Resource Information

  • get_cluster_nodes - Get detailed node information
  • get_cluster_namespaces - Get namespace information
  • get_cluster_deployments - Get deployment status (all or specific namespace)
  • get_cluster_services - Get service information (all or specific namespace)
  • get_cluster_pods - Get pod information (all or specific namespace)
  • get_cluster_resource_summary - Get cluster resource overview and summary

Chaos Experiments

  • create_pod_chaos_experiment - Create pod failure experiments
  • create_network_chaos_experiment - Create network failure experiments
  • create_stress_chaos_experiment - Create stress testing experiments
  • create_io_chaos_experiment - Create I/O failure experiments
  • create_dns_chaos_experiment - Create DNS failure experiments
  • create_time_chaos_experiment - Create time manipulation experiments

Installation and Setup

  1. Install Chaos Mesh on EKS cluster
  2. Configure OIDC provider
  3. Set up RBAC permissions
  4. Deploy MCP server

Security Considerations

  • Apply principle of least privilege
  • Limit experiment scope
  • Record audit logs
  • Implement safety mechanisms

Usage

Before setting the cluster, you should add IAM Role to cluster RBAC group to access your cluster with system:managers permission. You can add it with Kubernets RBAC configuration You also add a mapping between an IAM role to a Kubernetes user and groups. With AWS CDK, see Masters Role and addRoleMapping

You can initialize your cluster with env or manually add with add_remote_cluter tool.

*.json file

{
  "mcpServers": {
    "sequential-thinking": {
      "command": "uvx",
      "args": ["chaos-mesh-mcp-server@latest"],
      "env": {
        "CLUSTERS_CONFIG": "{my-cluster-name}:{my-cluster-region},{my-cluster-2-name}:{my-cluster-2-region}"
        "AWS_ACCESS_KEY": "KEY",
        "AWS_SECRET_ID": "SECRET",
      }
    }
  }
}

Strands Agent SDK

chaos_mesh_mcp_client = MCPClient(
    lambda: stdio_client(
        StdioServerParameters(
            command="uvx",
            args=["chaos-mesh-mcp-server@latest"],
            env={
                "CLUSTERS_CONFIG": "{my-cluster-name}:{my-cluster-region},{my-cluster-2-name}:{my-cluster-2-region}",
                "AWS_ACCESS_KEY": "KEY",
                "AWS_SECRET_ID": "SECRET",
            },
        )
    )
)

chaos_mesh_mcp_client.start()

agent = Agent(
    model,
    system_prompt,
    tools=[chaos_mesh_mcp_client.list_tools_sync()],
)

Example Usage

Get Cluster Information

# Get cluster summary
cluster_summary = await get_cluster_resource_summary("my-cluster")

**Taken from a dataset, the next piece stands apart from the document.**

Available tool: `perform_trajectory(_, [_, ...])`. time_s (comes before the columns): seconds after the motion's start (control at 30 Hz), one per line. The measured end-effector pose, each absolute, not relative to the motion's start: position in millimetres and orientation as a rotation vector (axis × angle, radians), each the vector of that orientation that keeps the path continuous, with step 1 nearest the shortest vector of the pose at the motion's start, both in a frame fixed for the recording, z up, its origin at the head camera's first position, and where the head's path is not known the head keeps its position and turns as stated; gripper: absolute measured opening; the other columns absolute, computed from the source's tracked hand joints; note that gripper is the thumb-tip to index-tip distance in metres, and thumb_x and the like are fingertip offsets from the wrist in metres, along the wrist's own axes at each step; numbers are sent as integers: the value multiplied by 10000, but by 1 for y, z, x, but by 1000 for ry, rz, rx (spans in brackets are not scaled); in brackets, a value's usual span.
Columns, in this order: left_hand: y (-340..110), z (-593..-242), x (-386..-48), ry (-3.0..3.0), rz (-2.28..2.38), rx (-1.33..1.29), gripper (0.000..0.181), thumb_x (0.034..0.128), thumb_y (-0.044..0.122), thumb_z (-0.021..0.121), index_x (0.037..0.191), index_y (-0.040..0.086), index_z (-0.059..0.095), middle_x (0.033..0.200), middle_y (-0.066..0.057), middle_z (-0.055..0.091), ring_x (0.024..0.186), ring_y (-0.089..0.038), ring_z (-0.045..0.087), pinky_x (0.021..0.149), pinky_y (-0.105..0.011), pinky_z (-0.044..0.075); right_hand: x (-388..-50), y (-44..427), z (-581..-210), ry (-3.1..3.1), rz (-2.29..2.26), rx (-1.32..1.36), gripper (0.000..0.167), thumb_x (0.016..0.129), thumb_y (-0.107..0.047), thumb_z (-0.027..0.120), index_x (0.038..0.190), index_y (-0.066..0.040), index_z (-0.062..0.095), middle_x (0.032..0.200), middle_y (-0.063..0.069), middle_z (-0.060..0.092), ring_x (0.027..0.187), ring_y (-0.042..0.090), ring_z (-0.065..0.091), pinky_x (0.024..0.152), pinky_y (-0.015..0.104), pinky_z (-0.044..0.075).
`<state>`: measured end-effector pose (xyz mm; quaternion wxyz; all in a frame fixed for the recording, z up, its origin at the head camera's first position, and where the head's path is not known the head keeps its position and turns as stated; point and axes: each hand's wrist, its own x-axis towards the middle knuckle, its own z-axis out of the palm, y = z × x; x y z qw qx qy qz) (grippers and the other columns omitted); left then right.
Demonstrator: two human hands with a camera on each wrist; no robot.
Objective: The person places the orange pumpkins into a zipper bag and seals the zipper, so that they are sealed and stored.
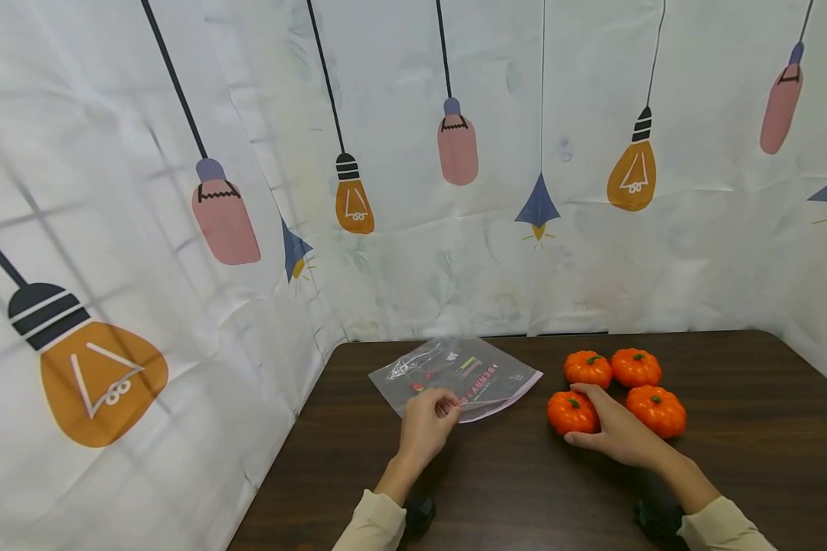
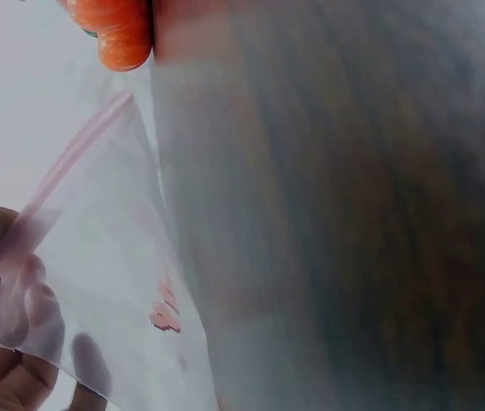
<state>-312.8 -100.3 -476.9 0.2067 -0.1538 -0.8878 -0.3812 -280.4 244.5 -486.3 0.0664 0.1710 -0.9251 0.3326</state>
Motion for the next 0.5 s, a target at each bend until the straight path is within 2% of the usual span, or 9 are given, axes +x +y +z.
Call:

# Get specific resource information
nodes = await get_cluster_nodes("my-cluster")
namespaces = await get_cluster_namespaces("my-cluster")
deployments = await get_cluster_deployments("my-cluster", "default")

Create Chaos Experiments

# Create pod chaos experiment
result = await create_pod_chaos_experiment(
    cluster_name="my-cluster",
    namespace="default",
    target_app="my-app",
    action="pod-kill",
    duration="30s"
)

Project details


Download files

Download the file for your platform. If you're not sure which to choose, learn more about installing packages.

Source Distribution

chaos_mesh_mcp_server-6.1.0.tar.gz (43.6 kB view details)

Uploaded Source

Built Distribution

If you're not sure about the file name format, learn more about wheel file names.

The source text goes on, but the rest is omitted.